The Italian team devised a computer model of language evolution in which new words arise through the game played by pairs of ’agents’, a speaker and a listener. The speaker uses words to refer to objects in a scene, and if she uses a word that is new to the listener (for a new colour, say), there’s a chance that the listener will figure out what the word refers to and adopt it. Alternatively, the listener might already have a word for that colour, but choose to replace it with the speaker’s word anyway. The language of this population of agents emerges and evolves from many such exchanges.

For colour, our visual physiology biases this process, picking out some parts of the spectrum as more worthy of a distinct colour term than others. The crucial factor is how well we can discriminate between very similar colours – we do that most poorly in the red, yellowish green and purple-violet. So we can’t distinguish two closely related reds as we can blues, say.

When the researchers included this bias in the colour-naming game, they found that colour terms emerged over time in their population of agents in much the same order proposed by Berlin and Key: first red, then violet, yellow, green, blue and orange. Violet doesn’t quite fit, but Loreto and colleagues think this is just an artefact of the way reddish hues crop up at both ends of the spectrum. Importantly, they don’t get the correct sequence unless they incorporate the colour sensitivity of actual human vision, but neither could the sequence be predicted from that alone, without the inter-agent negotiations that generate a consensus on colour words. You need both biology and culture to get it right.

The use of agent-based models to explore language evolution has been pioneered by Luc Steels of the Free University of Brussels, who is motivated by artificial intelligence: he wants to know how best to design robots so that they might develop a shared language. Steels and his coworkers have also favoured the acquisition of colour terms as their test case, and have previously argued in favour of the “cultural” picture that Loreto’s team now supports. The computer modelling of Steels’ group deserves much of the credit for starting to change the prevailing view of language acquisition, and the existence of near-universal patterns like Berlin and Kay’s colour hierarchy, from the influence of inherent, genetic factors to that of culture and environment.

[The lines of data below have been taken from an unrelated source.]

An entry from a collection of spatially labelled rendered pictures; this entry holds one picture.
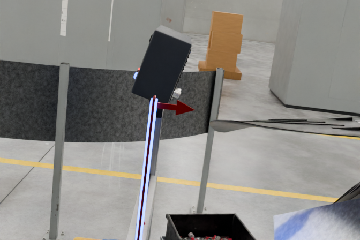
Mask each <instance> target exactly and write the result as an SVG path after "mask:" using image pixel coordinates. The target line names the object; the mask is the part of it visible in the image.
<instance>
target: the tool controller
mask: <svg viewBox="0 0 360 240"><path fill-rule="evenodd" d="M191 47H192V43H191V37H190V36H187V35H185V34H182V33H180V32H177V31H175V30H173V29H170V28H168V27H165V26H162V25H160V26H159V27H158V28H157V29H156V30H155V31H154V33H153V34H152V35H151V37H150V40H149V45H148V48H147V50H146V53H145V55H144V58H143V60H142V63H141V66H140V69H139V72H138V74H137V77H136V80H135V82H134V84H133V87H132V90H131V93H132V94H135V95H138V96H141V97H142V98H145V99H148V100H149V102H150V101H151V98H153V96H156V99H158V100H157V102H160V103H169V102H170V101H171V100H172V97H175V98H177V99H178V98H179V96H180V94H181V89H179V88H177V87H176V86H177V84H178V82H179V79H180V78H181V74H182V73H183V70H184V67H185V66H186V62H187V61H188V58H189V54H190V53H191Z"/></svg>
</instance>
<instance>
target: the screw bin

Steels and his colleagues Joris Bleys and Joachim de Beule, for example, have presented an agent-based model of language negotiation, similar to that used by Loreto’s team, which purports to explain how a colour-language system can change from one based mostly on differences in brightness, using words like ‘dark’, ‘light’ and ‘shiny’, to one that makes distinctions of hue. (There are more ways to think about colour than Berlin and Kay’s rainbow-slicing.) The brightness system was used in Old English between around 600 and 1150, while Middle English (1150-1500) used hue-related words. A coeval switch was seen in other European languages, coinciding with the development of textile dyeing. This technology altered the constraints on what needed to be communicated: people now had to talk about a wider range of colours of similar brightness but different hue. Steels and colleagues showed that this sort of environmental pressure could tip the balance from a brightness-based colour terminology to a hue-based one. Again, it is one thing to tell that story, another to show that it really works in (a model of) the complex give and take of daily discourse. It increasingly seems, then, that language is determined not simply by ‘how we are’, but how it is used: by what we need to say.